## Exercise
Could the records below be restated word for word, without a single picture?

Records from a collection
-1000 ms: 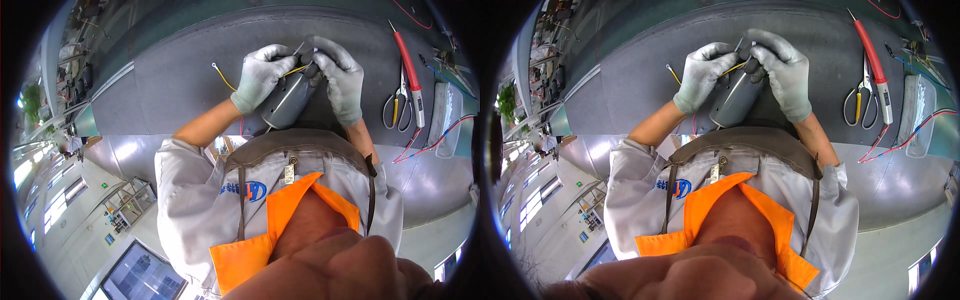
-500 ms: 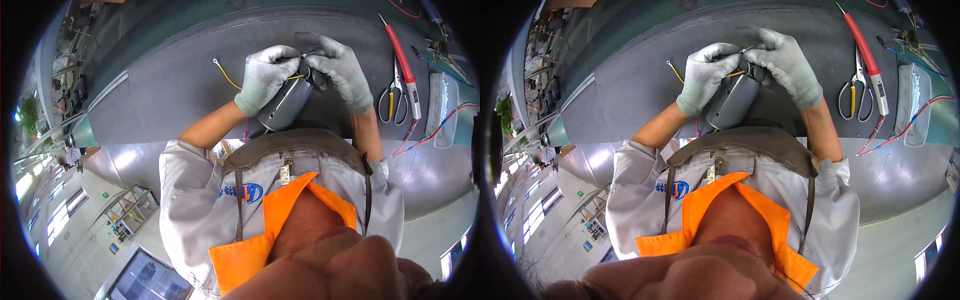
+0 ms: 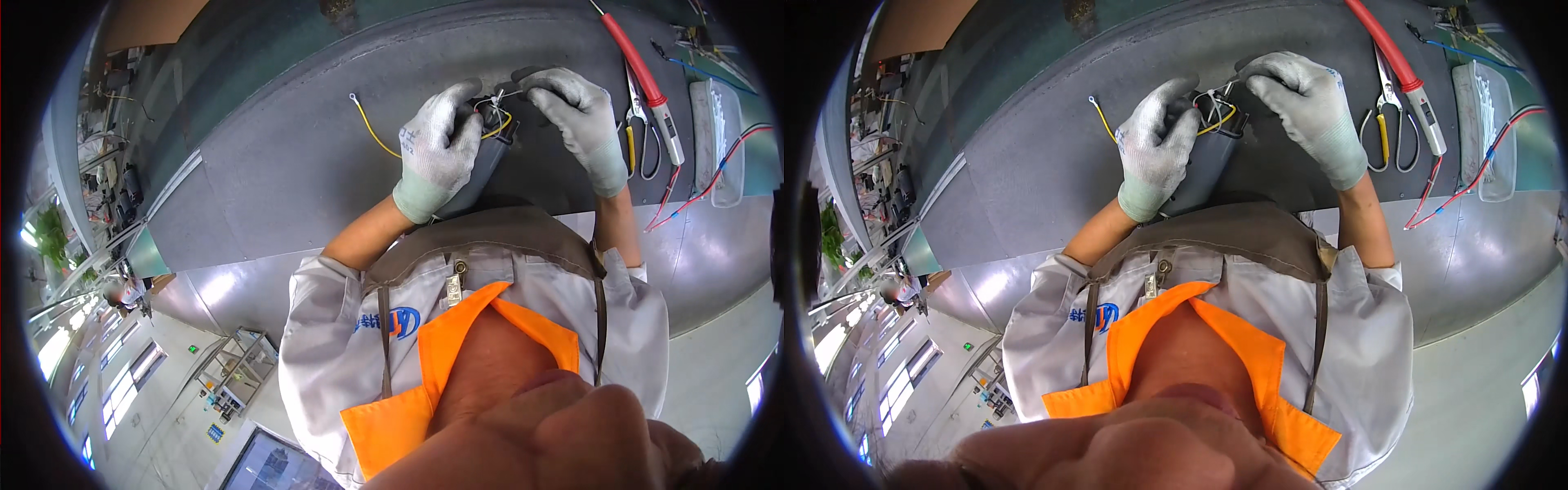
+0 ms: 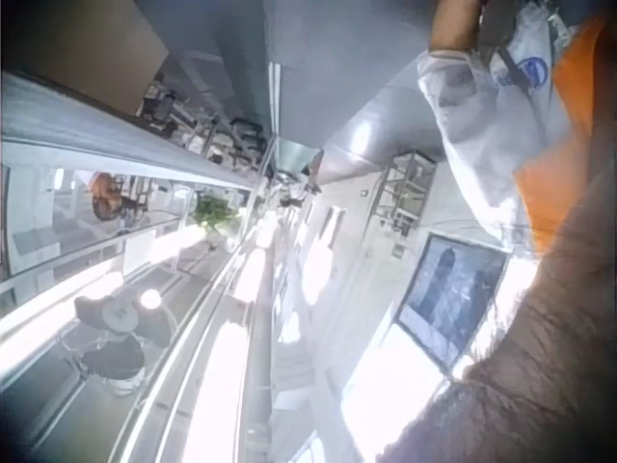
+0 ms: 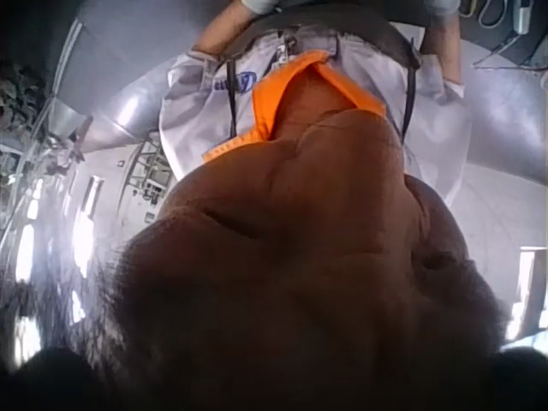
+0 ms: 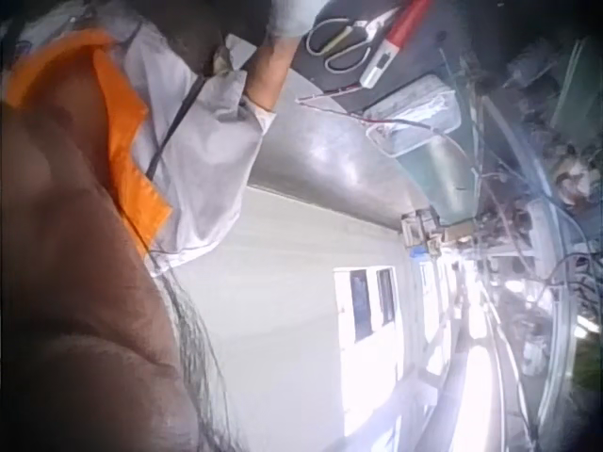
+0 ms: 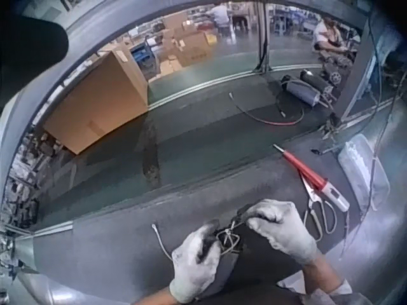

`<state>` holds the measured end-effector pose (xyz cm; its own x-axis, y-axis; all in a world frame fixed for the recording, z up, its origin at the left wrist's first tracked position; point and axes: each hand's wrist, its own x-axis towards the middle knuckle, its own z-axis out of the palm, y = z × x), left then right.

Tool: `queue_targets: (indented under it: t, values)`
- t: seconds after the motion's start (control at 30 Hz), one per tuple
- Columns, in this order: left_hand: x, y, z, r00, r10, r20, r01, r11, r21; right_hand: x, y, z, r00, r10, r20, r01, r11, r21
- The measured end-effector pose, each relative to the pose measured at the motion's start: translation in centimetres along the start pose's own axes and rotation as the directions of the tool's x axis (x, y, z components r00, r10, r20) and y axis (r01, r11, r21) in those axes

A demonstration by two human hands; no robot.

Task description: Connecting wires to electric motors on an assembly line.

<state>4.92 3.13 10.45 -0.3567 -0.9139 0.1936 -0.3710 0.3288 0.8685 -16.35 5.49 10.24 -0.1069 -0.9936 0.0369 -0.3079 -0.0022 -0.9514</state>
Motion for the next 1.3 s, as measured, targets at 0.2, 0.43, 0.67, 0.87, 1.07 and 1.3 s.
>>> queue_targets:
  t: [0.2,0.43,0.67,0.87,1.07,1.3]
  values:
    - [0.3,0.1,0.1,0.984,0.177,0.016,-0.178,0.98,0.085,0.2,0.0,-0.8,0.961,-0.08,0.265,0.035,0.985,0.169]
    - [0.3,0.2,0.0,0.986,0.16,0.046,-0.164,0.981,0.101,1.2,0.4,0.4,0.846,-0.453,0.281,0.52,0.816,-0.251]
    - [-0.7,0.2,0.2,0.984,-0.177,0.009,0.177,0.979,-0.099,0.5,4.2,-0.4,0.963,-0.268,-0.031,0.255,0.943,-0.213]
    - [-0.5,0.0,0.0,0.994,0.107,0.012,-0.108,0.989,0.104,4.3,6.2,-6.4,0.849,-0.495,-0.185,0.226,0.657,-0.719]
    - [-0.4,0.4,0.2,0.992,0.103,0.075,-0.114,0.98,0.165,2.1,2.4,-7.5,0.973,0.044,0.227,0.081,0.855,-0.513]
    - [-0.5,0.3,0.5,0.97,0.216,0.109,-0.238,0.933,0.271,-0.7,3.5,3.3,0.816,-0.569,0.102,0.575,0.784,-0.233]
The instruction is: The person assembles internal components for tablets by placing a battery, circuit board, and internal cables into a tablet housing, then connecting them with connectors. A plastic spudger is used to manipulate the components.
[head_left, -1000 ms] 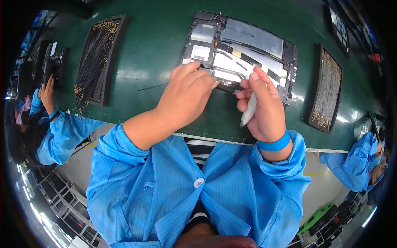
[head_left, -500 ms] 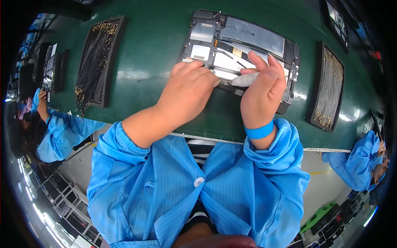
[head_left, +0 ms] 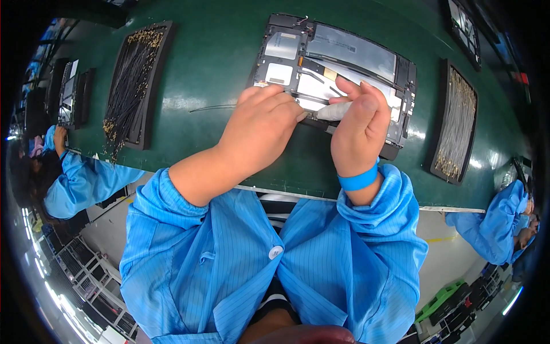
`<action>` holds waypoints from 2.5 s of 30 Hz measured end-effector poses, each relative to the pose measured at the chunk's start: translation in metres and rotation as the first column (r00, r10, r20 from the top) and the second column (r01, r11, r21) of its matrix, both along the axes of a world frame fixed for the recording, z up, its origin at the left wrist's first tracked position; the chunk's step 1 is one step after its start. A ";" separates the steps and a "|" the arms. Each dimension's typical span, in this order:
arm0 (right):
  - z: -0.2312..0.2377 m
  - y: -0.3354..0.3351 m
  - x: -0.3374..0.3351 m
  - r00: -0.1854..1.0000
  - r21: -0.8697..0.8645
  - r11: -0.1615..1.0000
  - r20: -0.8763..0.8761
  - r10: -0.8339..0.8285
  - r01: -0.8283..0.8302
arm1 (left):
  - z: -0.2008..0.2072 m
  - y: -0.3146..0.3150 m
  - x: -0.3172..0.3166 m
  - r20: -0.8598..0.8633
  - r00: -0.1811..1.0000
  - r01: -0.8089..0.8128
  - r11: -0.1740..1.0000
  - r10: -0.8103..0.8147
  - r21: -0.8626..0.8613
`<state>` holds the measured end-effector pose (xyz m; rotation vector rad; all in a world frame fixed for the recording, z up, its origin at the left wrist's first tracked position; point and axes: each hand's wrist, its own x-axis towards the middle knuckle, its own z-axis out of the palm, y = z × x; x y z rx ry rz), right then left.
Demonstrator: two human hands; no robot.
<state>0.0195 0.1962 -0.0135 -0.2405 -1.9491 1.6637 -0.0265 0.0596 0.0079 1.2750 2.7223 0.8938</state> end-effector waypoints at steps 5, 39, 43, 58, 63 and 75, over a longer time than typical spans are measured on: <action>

## Written reply
-1000 ms: 
-500 ms: 
+0 ms: 
+0 ms: 
+0 ms: 
+0 ms: 
+0 ms: 

`<state>` holds the measured end-effector pose (xyz cm; its own x-axis, y-axis; all in a world frame fixed for the recording, z up, its origin at the left wrist's first tracked position; point and axes: each hand's wrist, its own x-axis towards the middle knuckle, its own z-axis out of the palm, y = z × x), left then right.

Tool: `queue_targets: (indented under it: t, values)`
- t: seconds after the motion's start (control at 30 Hz), one per tuple
- Columns, in this order: left_hand: x, y, z, r00, r10, r20, r01, r11, r21; right_hand: x, y, z, r00, r10, r20, r01, r11, r21
- The measured end-effector pose, each relative to the pose measured at the motion's start: translation in centimetres along the start pose's own axes and rotation as the directions of the tool's x axis (x, y, z components r00, r10, r20) and y axis (r01, r11, r21) in those axes

A demonstration by two human hands; no robot.

Task description: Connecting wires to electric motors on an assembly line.

<state>4.92 3.13 10.45 -0.3567 -0.9139 0.1936 -0.3710 0.3288 0.8685 -16.35 5.49 10.24 -0.1069 -0.9936 0.0369 -0.3079 -0.0022 -0.9514</state>
Motion for the next 1.3 s, as measured, targets at 0.2, 0.43, 0.67, 0.87, 1.07 and 1.3 s.
>>> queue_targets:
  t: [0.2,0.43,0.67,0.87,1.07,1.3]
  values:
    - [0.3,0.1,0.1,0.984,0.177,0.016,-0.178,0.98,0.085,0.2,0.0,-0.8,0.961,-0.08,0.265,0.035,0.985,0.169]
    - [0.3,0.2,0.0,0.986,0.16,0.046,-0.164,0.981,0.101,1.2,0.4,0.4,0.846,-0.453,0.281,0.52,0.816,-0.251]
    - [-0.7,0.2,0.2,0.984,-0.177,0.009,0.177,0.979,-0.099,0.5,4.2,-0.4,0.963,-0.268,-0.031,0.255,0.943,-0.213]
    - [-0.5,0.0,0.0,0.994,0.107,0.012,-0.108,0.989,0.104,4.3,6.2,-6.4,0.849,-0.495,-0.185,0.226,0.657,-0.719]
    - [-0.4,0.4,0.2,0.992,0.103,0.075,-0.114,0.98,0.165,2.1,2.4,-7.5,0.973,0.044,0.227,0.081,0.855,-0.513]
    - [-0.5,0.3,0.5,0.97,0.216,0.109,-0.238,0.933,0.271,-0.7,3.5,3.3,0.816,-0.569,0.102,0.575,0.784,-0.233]
The instruction is: The person assembles internal components for tablets by placing a battery, circuit board, and internal cables into a tablet housing, then connecting them with connectors. A plastic spudger is used to manipulate the components.
[head_left, -1000 ms] 
[head_left, -500 ms] 
[head_left, +0 ms] 
`<action>` holds waypoints from 2.5 s of 30 Hz measured end-effector poses, each relative to the pose measured at the chunk's start: translation in metres and rotation as the first column (r00, r10, r20 from the top) and the second column (r01, r11, r21) of its matrix, both along the axes of a world frame fixed for the recording, z up, its origin at the left wrist's first tracked position; the chunk's step 1 is one step after its start. A ";" separates the steps and a "|" the arms. Each dimension's typical span, in this order:
arm0 (right):
  - z: -0.2312..0.2377 m
  - y: -0.3354..0.3351 m
  - x: -0.3374..0.3351 m
  - r00: -0.1854..1.0000
  - r21: -0.8697..0.8645
  - r11: -0.1615..1.0000
  - r20: -0.8763..0.8761
  - r10: -0.8339..0.8285
  - r01: -0.8283..0.8302
arm1 (left):
  - z: -0.2008..0.2072 m
  - y: -0.3146..0.3150 m
  - x: -0.3172..0.3166 m
  - r20: -0.8598..0.8633
  - r00: -0.1811..1.0000
  - r01: -0.8089..0.8128
  - r11: -0.1740..1.0000
  - r10: -0.8103..0.8147
  - r21: -0.8626..0.8613
`<state>` holds the measured end-effector pose (xyz m; rotation vector rad; all in a world frame fixed for the recording, z up, its origin at the left wrist's first tracked position; point and axes: each hand's wrist, its own x-axis towards the middle knuckle, its own z-axis out of the palm, y = z × x; x y z rx ry rz), right then left.
Demonstrator: two human hands; no robot.
<state>0.0195 0.1962 -0.0135 -0.2405 -1.9491 1.6637 -0.0265 0.0596 0.0079 1.2750 2.7223 0.8938</state> end-effector waypoints at steps 5, 39, 43, 58, 63 and 75, over a longer time than typical spans are measured on: <action>

This exercise has been fully answered.